**BRIEF:**
Show every line of the data where the word "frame" can be found.

(Data records)
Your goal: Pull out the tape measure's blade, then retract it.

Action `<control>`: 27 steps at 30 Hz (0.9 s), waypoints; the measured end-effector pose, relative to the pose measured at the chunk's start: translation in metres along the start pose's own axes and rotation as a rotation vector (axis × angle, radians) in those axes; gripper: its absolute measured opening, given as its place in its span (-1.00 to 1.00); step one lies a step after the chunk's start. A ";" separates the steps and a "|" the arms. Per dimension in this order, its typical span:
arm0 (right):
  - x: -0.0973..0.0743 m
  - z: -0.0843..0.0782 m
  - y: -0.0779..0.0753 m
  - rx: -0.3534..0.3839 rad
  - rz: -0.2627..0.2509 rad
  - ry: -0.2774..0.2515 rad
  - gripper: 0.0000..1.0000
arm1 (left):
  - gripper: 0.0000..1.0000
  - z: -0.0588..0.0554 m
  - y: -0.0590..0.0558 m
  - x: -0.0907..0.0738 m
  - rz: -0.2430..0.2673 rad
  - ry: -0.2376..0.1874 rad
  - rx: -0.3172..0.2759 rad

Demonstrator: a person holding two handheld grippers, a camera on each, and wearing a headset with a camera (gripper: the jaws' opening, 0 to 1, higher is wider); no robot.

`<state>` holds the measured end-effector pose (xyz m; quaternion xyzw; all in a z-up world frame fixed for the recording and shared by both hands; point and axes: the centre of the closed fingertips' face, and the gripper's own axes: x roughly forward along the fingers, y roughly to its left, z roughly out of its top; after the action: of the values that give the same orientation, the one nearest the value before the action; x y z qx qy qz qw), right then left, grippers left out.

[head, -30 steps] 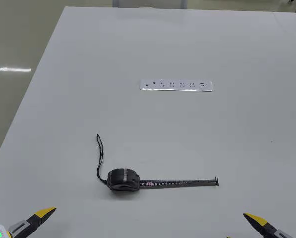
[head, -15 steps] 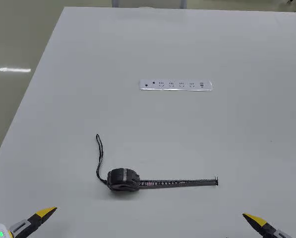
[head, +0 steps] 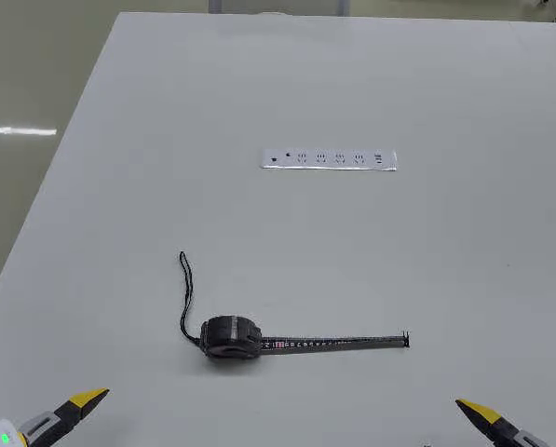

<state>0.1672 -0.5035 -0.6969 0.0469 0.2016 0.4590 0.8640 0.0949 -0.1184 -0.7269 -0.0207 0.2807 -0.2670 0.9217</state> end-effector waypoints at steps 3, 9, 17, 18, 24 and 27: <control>0.002 0.001 0.000 -0.001 0.002 -0.001 0.02 | 0.25 0.001 -0.002 0.004 0.001 0.001 0.002; 0.007 0.002 0.003 -0.007 0.014 0.005 0.02 | 0.25 0.005 -0.006 0.010 -0.004 0.004 0.004; 0.011 0.003 0.004 -0.006 0.019 0.003 0.02 | 0.26 0.007 -0.006 0.019 0.007 0.008 -0.003; 0.012 0.004 0.004 -0.007 0.019 0.003 0.02 | 0.25 0.007 -0.007 0.020 0.008 0.011 0.006; 0.015 0.005 0.004 -0.010 0.022 0.000 0.02 | 0.26 0.007 -0.010 0.026 0.007 0.014 -0.006; 0.016 0.006 0.004 -0.013 0.022 0.000 0.02 | 0.26 0.007 -0.011 0.029 0.011 0.018 -0.006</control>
<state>0.1746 -0.4876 -0.6957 0.0433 0.1983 0.4699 0.8591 0.1136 -0.1428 -0.7339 -0.0196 0.2900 -0.2612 0.9205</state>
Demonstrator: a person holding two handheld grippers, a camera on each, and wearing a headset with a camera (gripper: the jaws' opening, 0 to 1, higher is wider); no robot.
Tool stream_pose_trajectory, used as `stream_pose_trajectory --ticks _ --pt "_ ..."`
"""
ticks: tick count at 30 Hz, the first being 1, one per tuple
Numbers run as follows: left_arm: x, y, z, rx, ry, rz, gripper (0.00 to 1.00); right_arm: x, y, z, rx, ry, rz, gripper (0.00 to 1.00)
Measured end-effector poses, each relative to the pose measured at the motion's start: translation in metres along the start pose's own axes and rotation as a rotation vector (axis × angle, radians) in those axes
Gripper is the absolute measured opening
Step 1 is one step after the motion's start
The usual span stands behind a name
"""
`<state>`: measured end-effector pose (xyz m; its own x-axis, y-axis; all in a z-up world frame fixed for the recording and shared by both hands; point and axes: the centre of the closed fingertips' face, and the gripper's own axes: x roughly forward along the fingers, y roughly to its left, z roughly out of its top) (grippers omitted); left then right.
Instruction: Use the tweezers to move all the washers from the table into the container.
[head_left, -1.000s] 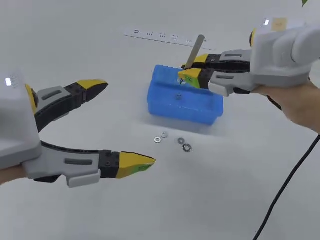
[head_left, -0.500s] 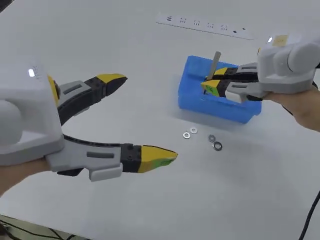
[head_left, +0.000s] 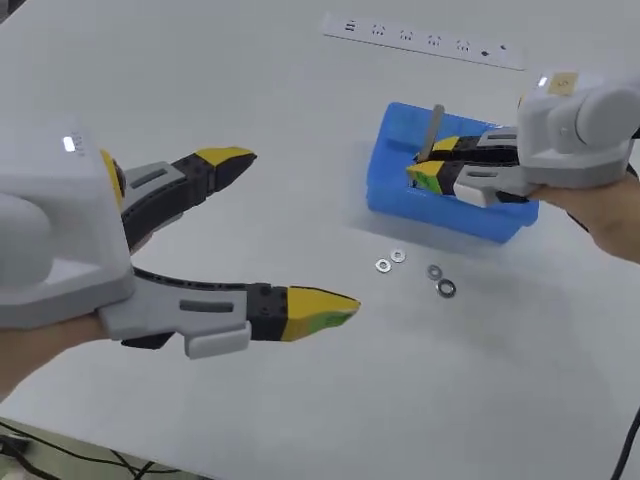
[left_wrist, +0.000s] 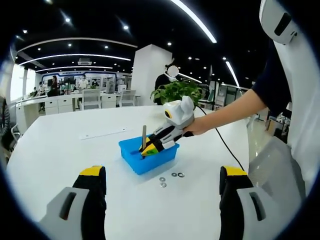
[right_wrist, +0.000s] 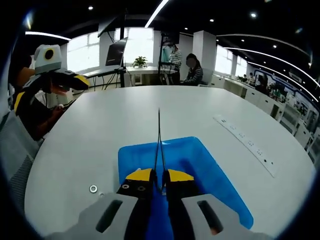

**EXERCISE OUTPUT:**
`<state>` holds the measured end-effector pose (xyz m; quaternion xyzw; all in a z-up world frame fixed for the recording and shared by both hands; point and axes: the centre of the closed fingertips' face, and the gripper's own axes: x roughly forward along the fingers, y roughly to its left, z roughly out of its top; after the action: of the values that give the same orientation, the one nearest the value before the action; x y z qx qy qz qw), right then left, grippers left out.
`<state>`: measured end-effector pose (xyz m; its own x-axis, y-axis; all in a z-up world frame fixed for the recording and shared by both hands; point and axes: the centre of the closed fingertips' face, and the gripper's own axes: x roughly forward along the fingers, y roughly to its left, z roughly out of its top) (grippers omitted); left then right.

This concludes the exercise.